→ Exercise brief:
Tell how many lines of the material below hold "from". The reply is that number alone.
---------- Data to process
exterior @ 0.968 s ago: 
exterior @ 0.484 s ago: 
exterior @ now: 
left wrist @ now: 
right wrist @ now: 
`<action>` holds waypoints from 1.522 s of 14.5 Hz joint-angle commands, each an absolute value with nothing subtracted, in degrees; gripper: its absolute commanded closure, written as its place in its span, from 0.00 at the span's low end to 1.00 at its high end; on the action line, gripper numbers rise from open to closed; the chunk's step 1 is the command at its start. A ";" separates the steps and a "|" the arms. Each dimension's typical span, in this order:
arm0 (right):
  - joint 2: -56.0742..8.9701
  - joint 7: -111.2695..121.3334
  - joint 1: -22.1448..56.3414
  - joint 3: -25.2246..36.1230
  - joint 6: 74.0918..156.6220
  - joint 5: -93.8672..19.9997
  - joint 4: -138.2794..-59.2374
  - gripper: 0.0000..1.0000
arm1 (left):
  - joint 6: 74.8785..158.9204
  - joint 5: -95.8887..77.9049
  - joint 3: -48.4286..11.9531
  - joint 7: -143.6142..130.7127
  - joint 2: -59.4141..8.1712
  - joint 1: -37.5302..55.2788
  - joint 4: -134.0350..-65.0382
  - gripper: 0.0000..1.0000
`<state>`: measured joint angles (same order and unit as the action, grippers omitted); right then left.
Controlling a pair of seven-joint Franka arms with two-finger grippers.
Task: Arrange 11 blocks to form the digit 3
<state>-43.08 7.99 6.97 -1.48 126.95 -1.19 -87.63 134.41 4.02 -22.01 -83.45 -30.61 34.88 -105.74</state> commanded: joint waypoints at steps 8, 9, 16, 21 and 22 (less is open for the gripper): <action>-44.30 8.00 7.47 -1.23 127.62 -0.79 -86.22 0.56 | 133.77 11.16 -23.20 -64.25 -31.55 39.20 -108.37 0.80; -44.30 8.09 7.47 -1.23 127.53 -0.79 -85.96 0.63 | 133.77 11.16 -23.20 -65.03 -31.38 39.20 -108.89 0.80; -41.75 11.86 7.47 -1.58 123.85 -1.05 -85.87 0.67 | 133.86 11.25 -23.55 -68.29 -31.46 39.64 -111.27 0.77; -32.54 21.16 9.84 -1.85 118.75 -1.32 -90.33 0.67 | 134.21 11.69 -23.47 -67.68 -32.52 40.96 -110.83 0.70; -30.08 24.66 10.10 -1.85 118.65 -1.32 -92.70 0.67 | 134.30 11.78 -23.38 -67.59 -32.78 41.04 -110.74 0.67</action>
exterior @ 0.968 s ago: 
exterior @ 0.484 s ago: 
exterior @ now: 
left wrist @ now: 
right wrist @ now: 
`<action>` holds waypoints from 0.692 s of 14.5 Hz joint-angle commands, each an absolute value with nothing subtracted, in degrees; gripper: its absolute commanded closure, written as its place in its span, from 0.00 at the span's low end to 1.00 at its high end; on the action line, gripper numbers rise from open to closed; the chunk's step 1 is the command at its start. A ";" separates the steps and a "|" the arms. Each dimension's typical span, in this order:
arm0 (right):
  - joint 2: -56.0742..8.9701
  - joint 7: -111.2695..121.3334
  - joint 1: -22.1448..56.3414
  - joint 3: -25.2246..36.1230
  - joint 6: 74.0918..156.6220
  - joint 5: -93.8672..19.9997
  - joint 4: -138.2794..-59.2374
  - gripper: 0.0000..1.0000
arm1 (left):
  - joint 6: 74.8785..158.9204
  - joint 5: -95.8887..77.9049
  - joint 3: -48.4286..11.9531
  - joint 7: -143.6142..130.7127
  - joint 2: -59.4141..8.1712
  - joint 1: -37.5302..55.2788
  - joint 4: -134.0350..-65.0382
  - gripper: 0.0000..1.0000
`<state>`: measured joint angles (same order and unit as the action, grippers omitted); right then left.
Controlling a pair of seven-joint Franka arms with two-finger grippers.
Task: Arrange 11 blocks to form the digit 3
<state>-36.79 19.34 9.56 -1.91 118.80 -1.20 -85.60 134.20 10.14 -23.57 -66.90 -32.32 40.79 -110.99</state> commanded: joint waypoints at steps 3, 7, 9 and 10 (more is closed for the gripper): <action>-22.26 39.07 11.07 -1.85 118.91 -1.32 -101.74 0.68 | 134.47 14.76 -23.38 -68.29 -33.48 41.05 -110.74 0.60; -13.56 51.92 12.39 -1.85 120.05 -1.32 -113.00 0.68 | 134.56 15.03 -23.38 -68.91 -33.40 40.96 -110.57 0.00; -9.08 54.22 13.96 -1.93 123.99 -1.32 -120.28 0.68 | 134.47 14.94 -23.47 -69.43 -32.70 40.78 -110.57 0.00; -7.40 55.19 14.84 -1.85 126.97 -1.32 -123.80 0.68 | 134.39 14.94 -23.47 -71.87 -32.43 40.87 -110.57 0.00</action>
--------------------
→ Response area:
2